▶ _What this task involves_: Restate the whole listing below word for word and keep the images out.

▶ _Extracted material_:

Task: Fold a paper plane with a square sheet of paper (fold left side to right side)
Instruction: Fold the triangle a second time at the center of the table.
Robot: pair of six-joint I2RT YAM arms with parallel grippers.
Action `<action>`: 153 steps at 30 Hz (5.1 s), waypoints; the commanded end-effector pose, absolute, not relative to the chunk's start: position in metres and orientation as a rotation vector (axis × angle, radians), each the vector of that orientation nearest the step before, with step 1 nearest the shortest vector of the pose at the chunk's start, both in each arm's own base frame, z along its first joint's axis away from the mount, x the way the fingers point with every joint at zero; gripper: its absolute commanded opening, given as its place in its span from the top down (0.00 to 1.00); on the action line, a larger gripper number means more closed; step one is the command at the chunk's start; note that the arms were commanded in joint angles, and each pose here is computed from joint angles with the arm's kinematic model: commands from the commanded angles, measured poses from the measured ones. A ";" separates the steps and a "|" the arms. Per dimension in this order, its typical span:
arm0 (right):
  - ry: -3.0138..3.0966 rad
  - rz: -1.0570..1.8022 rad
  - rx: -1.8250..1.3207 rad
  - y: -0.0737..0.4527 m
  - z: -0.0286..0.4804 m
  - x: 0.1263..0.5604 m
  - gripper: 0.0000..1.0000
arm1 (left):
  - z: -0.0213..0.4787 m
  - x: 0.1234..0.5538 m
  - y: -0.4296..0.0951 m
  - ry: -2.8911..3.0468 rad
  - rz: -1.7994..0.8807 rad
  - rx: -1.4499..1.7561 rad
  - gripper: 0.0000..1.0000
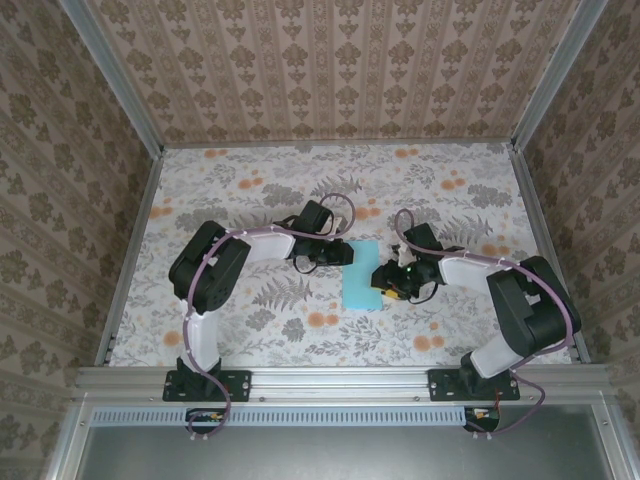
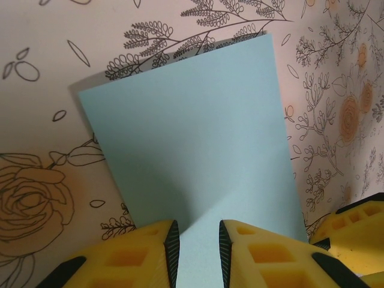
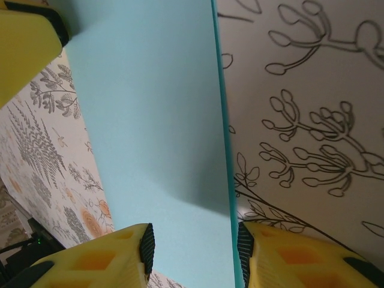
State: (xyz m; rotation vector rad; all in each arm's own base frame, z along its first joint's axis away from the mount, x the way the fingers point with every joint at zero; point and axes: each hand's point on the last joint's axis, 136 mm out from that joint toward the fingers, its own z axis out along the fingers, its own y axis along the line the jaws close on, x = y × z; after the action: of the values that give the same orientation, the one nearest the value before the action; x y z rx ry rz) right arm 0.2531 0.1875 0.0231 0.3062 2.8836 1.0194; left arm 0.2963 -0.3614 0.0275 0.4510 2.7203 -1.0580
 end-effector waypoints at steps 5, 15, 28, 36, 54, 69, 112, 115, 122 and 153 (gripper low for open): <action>2.858 1.085 0.292 0.202 0.029 0.262 0.57 | 0.008 0.279 -0.352 2.805 -1.008 0.435 0.72; 2.805 1.092 0.294 0.202 0.038 0.273 0.55 | 0.022 0.282 -0.353 2.763 -1.025 0.453 0.66; 2.757 1.185 0.353 0.206 0.044 0.297 0.56 | 0.101 0.284 -0.334 2.506 -0.970 0.601 0.51; 2.779 1.202 0.351 0.207 0.044 0.312 0.56 | 0.120 0.244 -0.315 2.377 -0.892 0.765 0.39; 2.809 1.209 0.338 0.209 0.053 0.328 0.65 | 0.103 0.167 -0.386 2.266 -0.495 1.228 0.19; 2.814 1.212 0.344 0.210 0.051 0.330 0.65 | 0.066 0.175 -0.401 2.340 -0.090 1.282 0.15; 2.606 1.003 0.276 0.176 0.103 0.351 0.60 | 0.095 0.172 -0.400 2.431 -0.871 0.975 1.00; 2.589 0.945 0.274 0.167 0.108 0.343 0.60 | 0.096 0.174 -0.398 2.442 -0.945 0.932 1.00; 2.558 0.892 0.295 0.150 0.107 0.295 0.69 | 0.093 0.179 -0.385 2.474 -0.996 0.863 1.00; 2.751 0.765 0.196 0.205 0.023 0.221 1.00 | 0.077 0.191 -0.367 2.580 -0.961 0.770 1.00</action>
State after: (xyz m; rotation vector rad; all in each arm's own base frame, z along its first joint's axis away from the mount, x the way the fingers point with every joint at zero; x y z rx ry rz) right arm 0.2144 0.2037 0.0220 0.1773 2.7609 0.7995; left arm 0.1904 -0.3709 0.0778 0.7894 2.5538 -0.9568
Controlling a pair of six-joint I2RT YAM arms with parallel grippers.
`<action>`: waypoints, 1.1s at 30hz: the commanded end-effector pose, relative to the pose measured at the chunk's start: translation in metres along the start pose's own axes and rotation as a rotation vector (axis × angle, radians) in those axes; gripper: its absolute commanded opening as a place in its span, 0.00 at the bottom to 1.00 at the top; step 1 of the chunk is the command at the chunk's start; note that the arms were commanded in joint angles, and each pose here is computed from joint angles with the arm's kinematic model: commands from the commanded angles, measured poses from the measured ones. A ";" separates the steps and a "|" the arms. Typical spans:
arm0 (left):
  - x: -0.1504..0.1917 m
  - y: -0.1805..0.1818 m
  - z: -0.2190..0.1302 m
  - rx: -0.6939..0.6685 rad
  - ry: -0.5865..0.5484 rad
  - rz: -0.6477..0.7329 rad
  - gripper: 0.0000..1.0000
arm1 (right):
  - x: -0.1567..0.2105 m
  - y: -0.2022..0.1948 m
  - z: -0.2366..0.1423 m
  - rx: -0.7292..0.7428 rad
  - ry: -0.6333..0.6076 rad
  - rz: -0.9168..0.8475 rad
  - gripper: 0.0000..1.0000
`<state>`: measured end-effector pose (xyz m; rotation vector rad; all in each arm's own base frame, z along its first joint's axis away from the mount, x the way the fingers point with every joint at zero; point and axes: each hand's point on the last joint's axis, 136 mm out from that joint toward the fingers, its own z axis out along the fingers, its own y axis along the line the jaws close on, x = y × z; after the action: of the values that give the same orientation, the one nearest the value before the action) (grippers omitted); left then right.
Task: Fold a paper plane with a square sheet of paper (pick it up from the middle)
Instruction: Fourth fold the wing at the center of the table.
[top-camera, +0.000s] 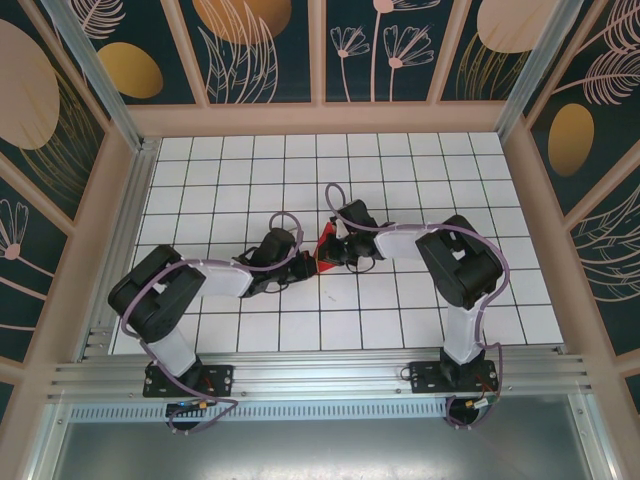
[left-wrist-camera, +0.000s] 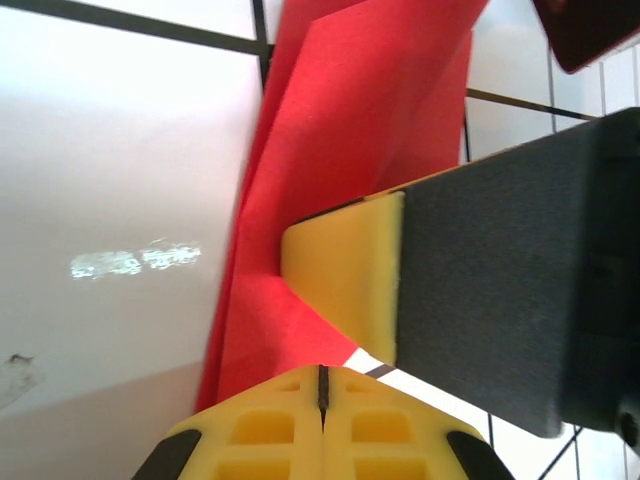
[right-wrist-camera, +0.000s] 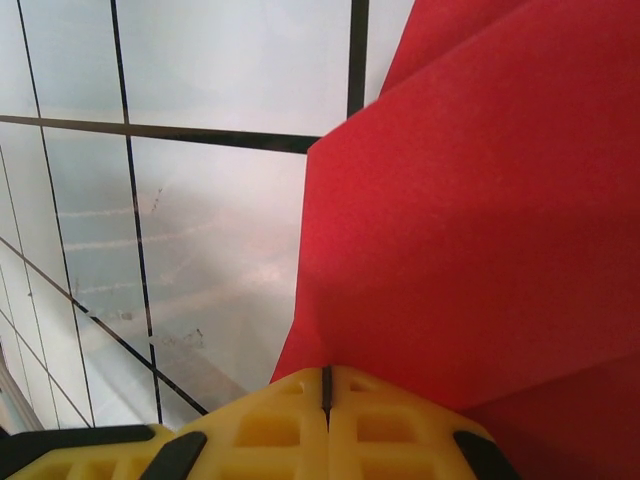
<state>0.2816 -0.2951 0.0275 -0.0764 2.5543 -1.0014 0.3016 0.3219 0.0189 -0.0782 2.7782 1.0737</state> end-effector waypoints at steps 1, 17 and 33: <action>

▶ _Exercise output_:
Task: Fold a paper plane with a square sheet of paper (fold left side to right side)
Instruction: Fold the triangle a second time at the center of the table.
Robot: pair of six-joint I2RT YAM arms with parallel grippers.
Action `<action>`: 153 steps at 30 Hz (5.1 s), waypoints; the commanded end-effector pose, absolute, not relative to the chunk's start: position in metres and orientation as a rotation vector (axis × angle, radians), each the vector of that orientation nearest the step before, with step 1 nearest the shortest vector of the pose at the chunk's start, both in each arm's own base frame, z along its first joint's axis away from the mount, x the way the fingers point with every joint at zero; gripper: its absolute commanded opening, given as its place in its span from the top down (0.00 to 1.00); on the action line, a larger gripper number means more closed; step one is the command at the chunk's start; note that the arms were commanded in joint angles, and each pose here is computed from joint angles with the arm's kinematic model: commands from the commanded angles, measured poses from the measured ones. A ";" separates the steps and a "|" the arms. Per dimension in this order, its typical span:
arm0 (right):
  - ry: -3.0138..3.0966 rad
  - rz: -1.0570..1.8022 rad
  - rx: -1.8250..1.3207 rad
  - y: -0.0737..0.4527 m
  - z: -0.0286..0.4804 m
  - x: 0.1263..0.5604 m
  - gripper: 0.0000..1.0000
arm1 (left):
  - z: -0.0213..0.4787 m
  - x: 0.1234..0.5538 m
  - y: -0.4296..0.0951 m
  - ry: -2.8911..3.0468 rad
  - rz: -1.7994..0.8807 rad
  - rx: -1.4499..1.7561 rad
  - gripper: 0.0000..1.0000
State: (xyz m; rotation vector rad; all in each arm's own base frame, z along its first joint's axis away from the mount, x the way the fingers point with every joint at zero; point and axes: each hand's point on the last joint's axis, 136 mm out from that joint toward the fingers, its own z axis out along the fingers, its own y axis along the line the jaws close on, x = y × z; after the action: of the values that give the same orientation, the one nearest the value before the action; x y z rx ry rz) right arm 0.2531 0.1875 0.0231 0.3062 2.8836 1.0194; left arm 0.2963 -0.3614 0.0275 0.4510 2.7203 -1.0580
 end-effector waypoints at steps 5, 15, 28, 36, 54, 69, 112, 115, 122 and 153 (gripper low for open): <action>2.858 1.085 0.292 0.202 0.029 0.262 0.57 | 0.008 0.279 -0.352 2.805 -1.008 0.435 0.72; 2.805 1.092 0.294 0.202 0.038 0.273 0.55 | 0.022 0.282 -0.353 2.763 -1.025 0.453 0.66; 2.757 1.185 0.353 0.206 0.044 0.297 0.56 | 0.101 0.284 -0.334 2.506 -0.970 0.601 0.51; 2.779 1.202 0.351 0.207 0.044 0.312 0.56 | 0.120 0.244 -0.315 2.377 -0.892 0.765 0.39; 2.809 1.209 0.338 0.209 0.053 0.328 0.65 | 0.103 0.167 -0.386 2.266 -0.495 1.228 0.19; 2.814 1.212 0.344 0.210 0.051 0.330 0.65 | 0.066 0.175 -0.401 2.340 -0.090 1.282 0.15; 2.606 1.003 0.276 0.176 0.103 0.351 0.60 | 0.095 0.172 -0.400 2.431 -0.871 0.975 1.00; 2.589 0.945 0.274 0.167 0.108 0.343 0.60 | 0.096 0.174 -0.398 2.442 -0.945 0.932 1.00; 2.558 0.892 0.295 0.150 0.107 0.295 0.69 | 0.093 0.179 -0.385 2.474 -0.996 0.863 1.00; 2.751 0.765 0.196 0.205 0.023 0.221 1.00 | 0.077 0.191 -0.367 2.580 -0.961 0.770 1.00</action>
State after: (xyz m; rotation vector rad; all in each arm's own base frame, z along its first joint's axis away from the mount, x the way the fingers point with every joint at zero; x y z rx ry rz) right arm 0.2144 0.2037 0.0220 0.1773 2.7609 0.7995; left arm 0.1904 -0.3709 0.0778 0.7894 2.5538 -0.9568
Controlling a pair of six-joint I2RT YAM arms with parallel grippers.
`<action>`: waypoints, 1.1s at 30hz: the commanded end-effector pose, relative to the pose measured at the chunk's start: translation in metres along the start pose's own axes and rotation as a rotation vector (axis × angle, radians) in those axes; gripper: its absolute commanded opening as a place in its span, 0.00 at the bottom to 1.00 at the top; step 1 of the chunk is the command at the chunk's start; note that the arms were commanded in joint angles, and each pose here is computed from joint angles with the arm's kinematic model: commands from the commanded angles, measured poses from the measured ones. A ";" separates the steps and a "|" the arms. Typical spans:
arm0 (left):
  - x: -0.1504..0.1917 m
  - y: -0.1805..0.1818 m
  - z: -0.2190..0.1302 m
  - rx: -0.6939..0.6685 rad
  - ry: -0.5865..0.5484 rad
  - rz: -0.6477..0.7329 rad
  - gripper: 0.0000..1.0000
arm1 (right):
  - x: -0.1567..0.2105 m
  - y: -0.2022..0.1948 m
  - z: -0.2366..0.1423 m
  - rx: -0.7292..0.7428 rad
  - ry: -0.6333..0.6076 rad
  - rz: -0.9168..0.8475 rad
  - gripper: 0.0000..1.0000
`<state>`: measured end-effector pose (xyz m; rotation vector rad; all in each arm's own base frame, z along its first joint's axis away from the mount, x the way the fingers point with every joint at zero; point and axes: each hand's point on the last joint's axis, 136 mm out from that joint toward the fingers, its own z axis out along the fingers, its own y axis along the line the jaws close on, x = y × z; after the action: of the values that give the same orientation, the one nearest the value before the action) (grippers omitted); left then right.
Task: Fold a paper plane with a square sheet of paper (pick it up from the middle)
Instruction: Fourth fold the wing at the center of the table.
[top-camera, +0.000s] 
[left-wrist-camera, +0.000s] 
[right-wrist-camera, +0.000s] 
<state>0.2816 -0.2951 0.0275 -0.0764 2.5543 -1.0014 0.3016 0.3219 0.0189 -0.0782 2.7782 1.0737</state> end-effector waypoints at steps 1, 17 and 33: <action>

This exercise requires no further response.